I woke up at four feeling better, though not enough to face Maria, to say nothing about Maria’s steak, which I sensed would taste like a flip-flop with garlic salt. Instead, I turned on the TV to see if they had any good spy movies.

They didn’t, so I watched a few minutes of a dreadful one that was mostly about people chasing each other through the backstreets of Hong Kong, with carts being overturned so melons would cascade over the street and trip the bad guys, Asians, all of whom were poorly costumed and looked as if they’d been yanked out of one of those anti-Japanese World War II yellow peril movies by a lazy casting director and put into a 2004 production that had been made solely to take advantage of a tax write-off.

I switched it off before its conclusion, which no doubt would have had much balletic swinging from clotheslines and shooting, and went out to a bookstore. Forty-three dollars later, I was driving back to the hotel when my cell rang.

“Katie, are you still in town?” Maria, sounding hopeful.

I told myself that no matter what, I would not go to her villa and eat rubber steak. “Yes. I was afraid I wouldn’t make my plane in time, so I’m leaving in the morning.”

“You’re welcome to stay here. I have so many guest rooms and — ”

I stopped her. “That’s really nice of you, but I’ve already checked in to a hotel. I had a little too much sun today and — ”

“I feel terrible. I should have realized, but when you said a public place, the park was what came to mind.”

“How’s your allergy, by the way?”

“Better, thank you. How about this? I have two more houses to show and then I can meet you at my villa. Forget the wine. We can have a nice meal together and get to know each other a little better. Girl talk. No DDR, no death. I promise you’ll be back in your room by nine at the latest.”

I wanted to get into bed with my books, but I realized this could be my chance to convince Maria that getting even with Ben Mattingly was better than … I could hardly say, Ultimately, ruining his chances for a cabinet post will give you more satisfaction than blackmailing him, plus, if you can afford to live in a villa, you don’t need the extra pocket money. Naturally, I wouldn’t use the word blackmail. I would talk in a very high-minded manner about revenge —no, I’d call it justice. So I said, “I may not be an enthusiastic steak eater because my stomach is a little off, but I’d love to spend some time with you.”
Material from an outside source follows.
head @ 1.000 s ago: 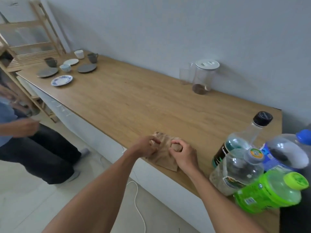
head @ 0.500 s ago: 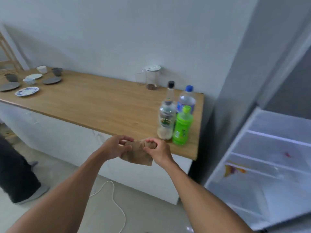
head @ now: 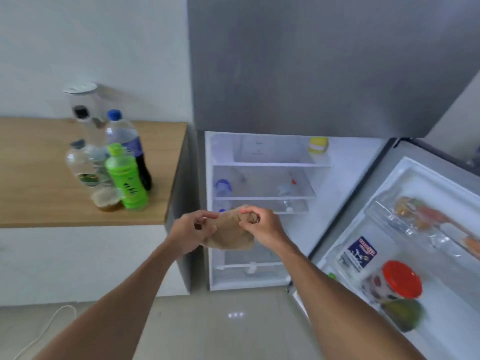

“Great! I’ll meet you there at… Let’s see. Would seven be too late for you? I’m sorry but I can’t get rid of these clients and get home earlier than that. If you have an appetite, the steak is defrosted in the refrigerator and the gas grill gets hot in no time.”

“No problem,” I assured her.

Except there was a problem, I realized after I returned to my room. Maria herself. For someone who had been tough and shrewd enough to make her way in the upper reaches of the East German power elite, she had been surprisingly open with me about Manfred and Hans blackmailing Ben. Open about being Manfred’s lover as well. And how come she’d told me about her friendship with Lisa, a relationship that probably violated three-quarters of the Agency’s regs and rules? The conversation that had seemed so natural in the park, one woman opening up to another about her life, felt wrong in the air-conditioned, room-deodorized, comfortable artificiality of my hotel room.

And talk about feeling wrong, why had she agreed to see me in the first place? In my normal life, I would have come up with reasons: She was worried about Lisa. She was still gaga about Manfred-Dick and figured anyone who knew about Lisa might have a lead to him. She was lonely and the prospect of a visit, even from a stranger, was appealing. But this wasn’t my normal life and Maria wasn’t your typical real estate broker. I’d known enough women in the business to recognize that most of them didn’t have “important functionary in corrupt communist government” on their résumés.

Then what could Maria want from me? Information. There was something she wanted to find out about Lisa. Or about Ben. Stop it! I told myself. What else could I possibly know that would be of interest or value to Maria Schneider? If I had been with anyone, I might have made the effort to chuckle over my own silliness. But I was alone. So I went down to the gift shop and bought two bottles of water. Keeping my fingers crossed that Maria really was taking clients to two different houses and wouldn’t be home until seven, I left the chill of the hotel and walked out into the late-afternoon inferno.

The little map Maria had drawn on the back of her business card was easy to follow, so much so that I got there in less than fifteen minutes. To me, the word villa conjured up something venerable, an old farmhouse rising from the earth on a hill in Tuscany. The houses on Plantation Way looked as though they’d been built within the last ten years and that the sole aesthetic criterion had been Big. Some were pretty. There were Spanish houses with red-tiled roofs, houses so closely modeled on Tara that they lacked only slave quarters, and one New Englandy place with shingles and shutters. The rest were a strange fusion of styles; California redwood with Hamptons cantilevered modern, Western ranch in white-painted brick.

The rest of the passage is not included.